* Problem *
Every line from the first record below down to the line that includes "For training a" must be reproduced exactly; the pictures are not.

* Material for this exercise *
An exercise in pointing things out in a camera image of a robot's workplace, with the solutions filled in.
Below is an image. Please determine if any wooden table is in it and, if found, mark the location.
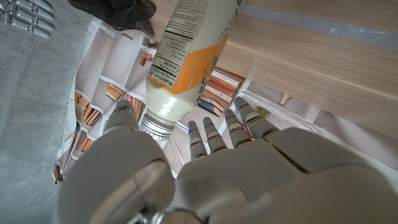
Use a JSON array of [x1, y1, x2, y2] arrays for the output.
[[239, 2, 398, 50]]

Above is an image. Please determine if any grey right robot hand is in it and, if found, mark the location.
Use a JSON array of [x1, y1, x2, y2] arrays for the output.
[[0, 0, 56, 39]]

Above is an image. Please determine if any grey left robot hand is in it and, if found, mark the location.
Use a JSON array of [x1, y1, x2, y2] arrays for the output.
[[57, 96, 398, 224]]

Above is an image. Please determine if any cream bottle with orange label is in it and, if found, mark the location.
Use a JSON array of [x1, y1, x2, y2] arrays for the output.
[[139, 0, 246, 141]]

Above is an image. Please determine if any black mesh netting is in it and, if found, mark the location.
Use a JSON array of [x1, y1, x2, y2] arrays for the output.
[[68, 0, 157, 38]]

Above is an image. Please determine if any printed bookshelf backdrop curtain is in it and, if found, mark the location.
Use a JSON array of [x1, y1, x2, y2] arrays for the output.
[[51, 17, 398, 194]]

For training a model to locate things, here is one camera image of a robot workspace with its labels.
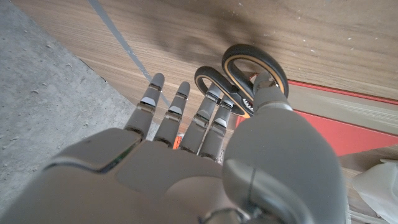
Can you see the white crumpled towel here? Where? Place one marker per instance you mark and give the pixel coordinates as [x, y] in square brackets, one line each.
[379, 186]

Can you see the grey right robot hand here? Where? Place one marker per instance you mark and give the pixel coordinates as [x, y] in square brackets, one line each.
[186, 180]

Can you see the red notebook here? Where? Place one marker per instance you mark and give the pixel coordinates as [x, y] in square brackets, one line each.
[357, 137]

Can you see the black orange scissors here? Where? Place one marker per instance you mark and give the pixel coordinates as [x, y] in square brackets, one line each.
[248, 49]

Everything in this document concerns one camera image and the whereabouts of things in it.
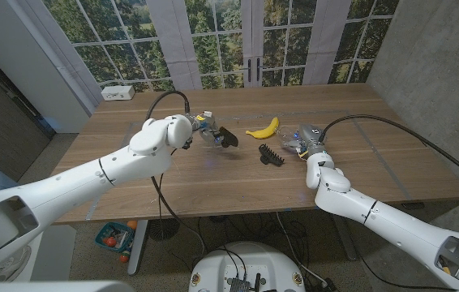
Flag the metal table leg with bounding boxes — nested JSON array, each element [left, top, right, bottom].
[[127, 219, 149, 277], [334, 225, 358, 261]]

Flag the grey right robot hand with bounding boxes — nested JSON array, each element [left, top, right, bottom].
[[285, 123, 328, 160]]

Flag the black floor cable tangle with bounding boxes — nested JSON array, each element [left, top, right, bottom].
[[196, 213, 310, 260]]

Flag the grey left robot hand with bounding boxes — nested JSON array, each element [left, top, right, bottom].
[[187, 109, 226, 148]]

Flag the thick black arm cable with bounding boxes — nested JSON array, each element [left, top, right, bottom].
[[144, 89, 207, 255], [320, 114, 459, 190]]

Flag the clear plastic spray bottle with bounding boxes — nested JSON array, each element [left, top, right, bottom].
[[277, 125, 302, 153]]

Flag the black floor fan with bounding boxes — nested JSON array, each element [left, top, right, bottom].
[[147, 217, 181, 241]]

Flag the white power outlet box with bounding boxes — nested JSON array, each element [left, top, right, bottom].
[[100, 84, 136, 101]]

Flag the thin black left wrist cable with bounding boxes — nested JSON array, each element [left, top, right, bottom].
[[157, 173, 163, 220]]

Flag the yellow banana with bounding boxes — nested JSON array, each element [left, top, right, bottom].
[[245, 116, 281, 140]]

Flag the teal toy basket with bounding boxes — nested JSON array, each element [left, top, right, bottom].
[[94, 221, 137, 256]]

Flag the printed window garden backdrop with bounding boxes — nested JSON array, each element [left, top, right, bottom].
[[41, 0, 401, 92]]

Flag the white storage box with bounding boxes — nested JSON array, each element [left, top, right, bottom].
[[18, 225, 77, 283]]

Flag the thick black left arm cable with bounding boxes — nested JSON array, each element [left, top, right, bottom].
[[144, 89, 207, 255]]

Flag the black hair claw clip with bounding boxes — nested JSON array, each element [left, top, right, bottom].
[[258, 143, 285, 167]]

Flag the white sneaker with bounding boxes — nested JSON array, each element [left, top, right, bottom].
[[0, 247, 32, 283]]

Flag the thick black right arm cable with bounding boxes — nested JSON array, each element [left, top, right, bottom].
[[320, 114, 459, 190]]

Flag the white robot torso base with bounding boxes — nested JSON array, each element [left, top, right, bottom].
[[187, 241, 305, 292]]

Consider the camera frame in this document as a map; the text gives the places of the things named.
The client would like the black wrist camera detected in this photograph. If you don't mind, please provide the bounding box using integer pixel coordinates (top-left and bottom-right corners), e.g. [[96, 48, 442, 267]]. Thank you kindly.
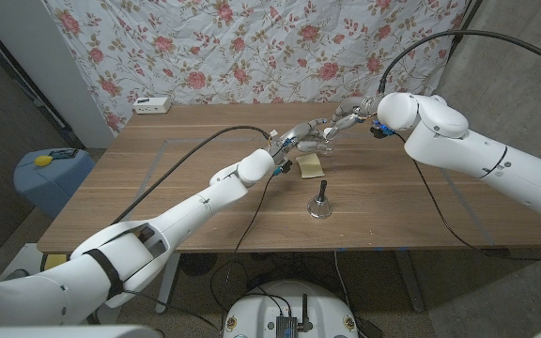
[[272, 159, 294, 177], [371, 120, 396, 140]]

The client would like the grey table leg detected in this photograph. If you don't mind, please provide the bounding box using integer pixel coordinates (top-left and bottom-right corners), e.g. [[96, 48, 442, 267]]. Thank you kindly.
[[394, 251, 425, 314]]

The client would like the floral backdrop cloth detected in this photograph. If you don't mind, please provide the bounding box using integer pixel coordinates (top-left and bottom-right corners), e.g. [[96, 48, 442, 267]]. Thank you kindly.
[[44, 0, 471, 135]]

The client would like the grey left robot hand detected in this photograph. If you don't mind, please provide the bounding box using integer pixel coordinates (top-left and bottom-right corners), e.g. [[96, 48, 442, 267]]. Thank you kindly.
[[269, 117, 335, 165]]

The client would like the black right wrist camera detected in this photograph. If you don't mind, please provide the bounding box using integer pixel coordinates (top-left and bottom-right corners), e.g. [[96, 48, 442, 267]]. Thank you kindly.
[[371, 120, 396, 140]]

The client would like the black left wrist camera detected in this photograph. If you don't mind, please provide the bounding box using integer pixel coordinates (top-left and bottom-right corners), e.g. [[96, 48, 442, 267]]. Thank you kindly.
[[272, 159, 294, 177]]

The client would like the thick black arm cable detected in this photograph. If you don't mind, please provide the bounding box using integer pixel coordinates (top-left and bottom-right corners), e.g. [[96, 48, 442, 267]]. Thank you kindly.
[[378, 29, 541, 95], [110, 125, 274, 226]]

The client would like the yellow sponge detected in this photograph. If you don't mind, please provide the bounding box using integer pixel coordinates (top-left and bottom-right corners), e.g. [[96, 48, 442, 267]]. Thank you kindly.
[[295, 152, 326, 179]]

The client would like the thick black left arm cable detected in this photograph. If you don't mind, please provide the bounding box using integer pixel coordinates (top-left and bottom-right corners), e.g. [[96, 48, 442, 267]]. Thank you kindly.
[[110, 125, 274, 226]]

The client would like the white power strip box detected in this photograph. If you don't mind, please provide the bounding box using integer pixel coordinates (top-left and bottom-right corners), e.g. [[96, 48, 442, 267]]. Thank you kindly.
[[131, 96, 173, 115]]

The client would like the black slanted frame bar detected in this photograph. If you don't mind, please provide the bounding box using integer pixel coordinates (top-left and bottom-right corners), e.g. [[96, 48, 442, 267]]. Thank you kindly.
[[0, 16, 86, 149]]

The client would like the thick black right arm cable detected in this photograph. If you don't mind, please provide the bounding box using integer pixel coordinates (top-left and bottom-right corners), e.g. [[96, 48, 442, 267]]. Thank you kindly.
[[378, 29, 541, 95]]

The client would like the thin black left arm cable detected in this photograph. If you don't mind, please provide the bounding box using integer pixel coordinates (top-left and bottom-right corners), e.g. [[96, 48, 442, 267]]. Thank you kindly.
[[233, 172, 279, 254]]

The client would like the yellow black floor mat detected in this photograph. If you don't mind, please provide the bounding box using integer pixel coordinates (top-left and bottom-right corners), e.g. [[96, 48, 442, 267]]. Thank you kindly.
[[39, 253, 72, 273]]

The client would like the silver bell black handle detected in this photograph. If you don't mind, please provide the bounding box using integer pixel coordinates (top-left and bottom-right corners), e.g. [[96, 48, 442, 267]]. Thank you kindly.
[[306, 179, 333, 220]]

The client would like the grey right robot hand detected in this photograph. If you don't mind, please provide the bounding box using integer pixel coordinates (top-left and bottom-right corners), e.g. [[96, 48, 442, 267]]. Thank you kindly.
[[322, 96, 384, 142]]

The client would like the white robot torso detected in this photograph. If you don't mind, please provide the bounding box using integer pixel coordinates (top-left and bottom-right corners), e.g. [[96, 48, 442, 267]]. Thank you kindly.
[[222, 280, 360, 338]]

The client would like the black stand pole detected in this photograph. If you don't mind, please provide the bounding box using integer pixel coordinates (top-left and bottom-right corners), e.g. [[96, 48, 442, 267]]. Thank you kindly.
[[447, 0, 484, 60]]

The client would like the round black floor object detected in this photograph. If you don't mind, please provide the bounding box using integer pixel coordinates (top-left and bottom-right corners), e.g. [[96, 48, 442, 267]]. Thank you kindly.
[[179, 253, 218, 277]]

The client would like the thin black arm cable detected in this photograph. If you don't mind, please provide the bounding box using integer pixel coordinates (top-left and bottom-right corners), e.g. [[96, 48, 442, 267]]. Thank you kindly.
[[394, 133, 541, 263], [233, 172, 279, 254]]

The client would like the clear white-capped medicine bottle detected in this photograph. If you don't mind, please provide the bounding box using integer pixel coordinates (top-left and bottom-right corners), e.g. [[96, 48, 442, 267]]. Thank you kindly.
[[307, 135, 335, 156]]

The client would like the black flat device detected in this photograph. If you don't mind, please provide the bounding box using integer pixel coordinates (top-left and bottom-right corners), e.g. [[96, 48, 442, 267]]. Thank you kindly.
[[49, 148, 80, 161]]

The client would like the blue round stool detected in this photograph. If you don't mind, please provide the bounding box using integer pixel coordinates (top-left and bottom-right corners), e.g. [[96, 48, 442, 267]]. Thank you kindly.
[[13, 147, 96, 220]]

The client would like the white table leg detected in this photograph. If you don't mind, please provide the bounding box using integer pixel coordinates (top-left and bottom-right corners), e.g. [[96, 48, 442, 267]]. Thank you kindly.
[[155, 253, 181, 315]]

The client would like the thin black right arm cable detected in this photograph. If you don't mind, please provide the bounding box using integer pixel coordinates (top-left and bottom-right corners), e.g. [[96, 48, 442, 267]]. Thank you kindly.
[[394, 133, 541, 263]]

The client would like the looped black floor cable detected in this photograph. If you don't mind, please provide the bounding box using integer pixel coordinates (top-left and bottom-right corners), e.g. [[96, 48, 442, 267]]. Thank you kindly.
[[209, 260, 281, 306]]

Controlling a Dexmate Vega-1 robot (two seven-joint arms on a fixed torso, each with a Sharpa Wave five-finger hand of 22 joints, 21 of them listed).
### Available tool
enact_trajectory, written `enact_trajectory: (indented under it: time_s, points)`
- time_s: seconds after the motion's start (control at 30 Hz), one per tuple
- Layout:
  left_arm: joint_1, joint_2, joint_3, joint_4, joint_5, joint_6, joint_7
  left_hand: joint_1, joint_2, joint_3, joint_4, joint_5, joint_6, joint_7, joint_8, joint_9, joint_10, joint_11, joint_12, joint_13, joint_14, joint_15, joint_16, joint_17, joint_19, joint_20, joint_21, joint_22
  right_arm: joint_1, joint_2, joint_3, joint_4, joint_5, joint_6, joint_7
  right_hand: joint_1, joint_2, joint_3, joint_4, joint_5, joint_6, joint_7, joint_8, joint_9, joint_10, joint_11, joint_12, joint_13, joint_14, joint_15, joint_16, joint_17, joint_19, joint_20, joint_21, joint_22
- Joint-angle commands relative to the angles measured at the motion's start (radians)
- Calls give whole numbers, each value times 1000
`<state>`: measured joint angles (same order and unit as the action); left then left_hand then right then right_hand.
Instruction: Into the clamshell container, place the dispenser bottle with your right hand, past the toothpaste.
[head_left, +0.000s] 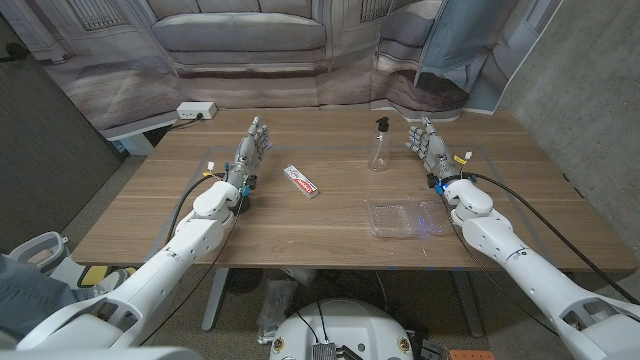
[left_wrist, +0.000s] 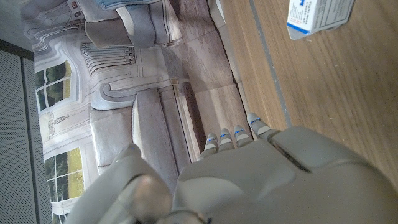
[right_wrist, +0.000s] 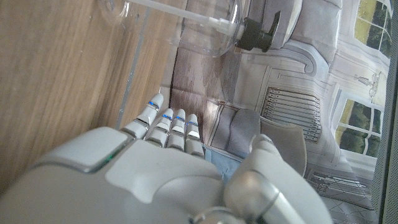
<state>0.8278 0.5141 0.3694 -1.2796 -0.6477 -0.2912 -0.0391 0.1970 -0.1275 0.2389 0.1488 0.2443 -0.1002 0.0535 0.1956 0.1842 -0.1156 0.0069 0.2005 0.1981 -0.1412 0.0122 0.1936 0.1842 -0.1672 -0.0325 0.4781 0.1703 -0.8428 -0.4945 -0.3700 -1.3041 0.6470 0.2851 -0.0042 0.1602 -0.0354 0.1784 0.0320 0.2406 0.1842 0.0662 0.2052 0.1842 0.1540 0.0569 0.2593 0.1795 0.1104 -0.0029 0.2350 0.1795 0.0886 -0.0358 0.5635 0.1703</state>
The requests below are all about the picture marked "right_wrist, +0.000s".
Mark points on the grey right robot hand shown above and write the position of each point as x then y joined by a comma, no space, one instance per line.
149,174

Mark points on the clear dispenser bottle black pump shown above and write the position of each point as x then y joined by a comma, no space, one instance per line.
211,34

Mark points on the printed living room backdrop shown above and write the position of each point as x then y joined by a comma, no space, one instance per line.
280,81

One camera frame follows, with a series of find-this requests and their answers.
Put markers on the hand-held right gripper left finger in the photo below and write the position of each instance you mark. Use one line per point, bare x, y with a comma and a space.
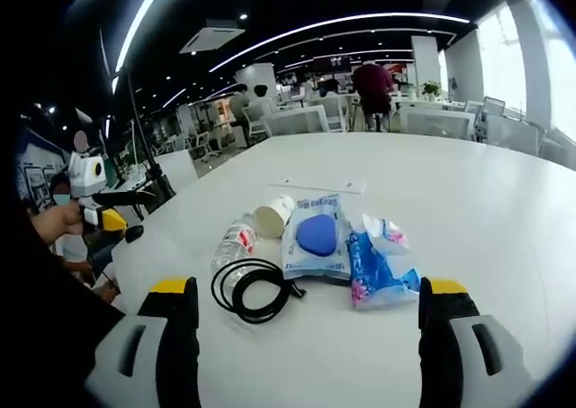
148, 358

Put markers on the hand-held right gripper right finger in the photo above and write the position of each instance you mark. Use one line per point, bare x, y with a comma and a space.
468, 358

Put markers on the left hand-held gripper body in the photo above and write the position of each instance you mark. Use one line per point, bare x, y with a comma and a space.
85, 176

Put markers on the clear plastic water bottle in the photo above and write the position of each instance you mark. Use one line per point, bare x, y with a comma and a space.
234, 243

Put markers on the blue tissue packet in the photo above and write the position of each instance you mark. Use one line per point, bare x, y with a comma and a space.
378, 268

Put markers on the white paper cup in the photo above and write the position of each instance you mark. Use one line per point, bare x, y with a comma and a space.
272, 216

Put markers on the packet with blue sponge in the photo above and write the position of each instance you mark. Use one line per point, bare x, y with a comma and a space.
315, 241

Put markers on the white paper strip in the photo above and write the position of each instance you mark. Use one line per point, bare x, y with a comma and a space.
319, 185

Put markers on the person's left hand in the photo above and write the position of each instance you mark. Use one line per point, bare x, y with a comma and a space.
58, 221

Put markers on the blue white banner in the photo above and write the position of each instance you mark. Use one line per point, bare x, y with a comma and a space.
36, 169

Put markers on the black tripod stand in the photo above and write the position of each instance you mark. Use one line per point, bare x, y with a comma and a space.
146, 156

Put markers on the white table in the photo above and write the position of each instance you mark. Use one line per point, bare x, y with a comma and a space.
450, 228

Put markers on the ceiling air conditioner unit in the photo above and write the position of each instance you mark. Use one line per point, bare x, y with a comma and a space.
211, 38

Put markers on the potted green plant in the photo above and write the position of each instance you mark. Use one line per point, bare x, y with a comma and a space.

* Result of this exercise *
An exercise in pointing things out in a camera image of a robot's workplace, with the solutions filled in.
Below is an image. Please determine if any wooden table is in it and, if found, mark the location.
Use a JSON array of [x1, y1, x2, y2] arrays for the output.
[[239, 2, 398, 50]]

Above is an image. Please determine if any grey right robot hand is in it and, if found, mark the location.
Use a JSON array of [x1, y1, x2, y2] arrays for the output.
[[0, 0, 56, 39]]

Above is an image. Please determine if any grey left robot hand is in it and, if found, mark the location.
Use a JSON array of [x1, y1, x2, y2] arrays for the output.
[[57, 96, 398, 224]]

Above is an image. Please determine if any cream bottle with orange label is in it and, if found, mark the location.
Use a JSON array of [x1, y1, x2, y2] arrays for the output.
[[139, 0, 246, 141]]

Above is an image. Please determine if any black mesh netting is in it and, if found, mark the location.
Use a JSON array of [x1, y1, x2, y2] arrays for the output.
[[68, 0, 157, 38]]

Above is an image. Please determine if any printed bookshelf backdrop curtain is in it and, if found, mark the location.
Use a JSON array of [x1, y1, x2, y2] arrays for the output.
[[51, 17, 398, 194]]

For training a model to locate things, here is one camera image of a robot workspace with its labels.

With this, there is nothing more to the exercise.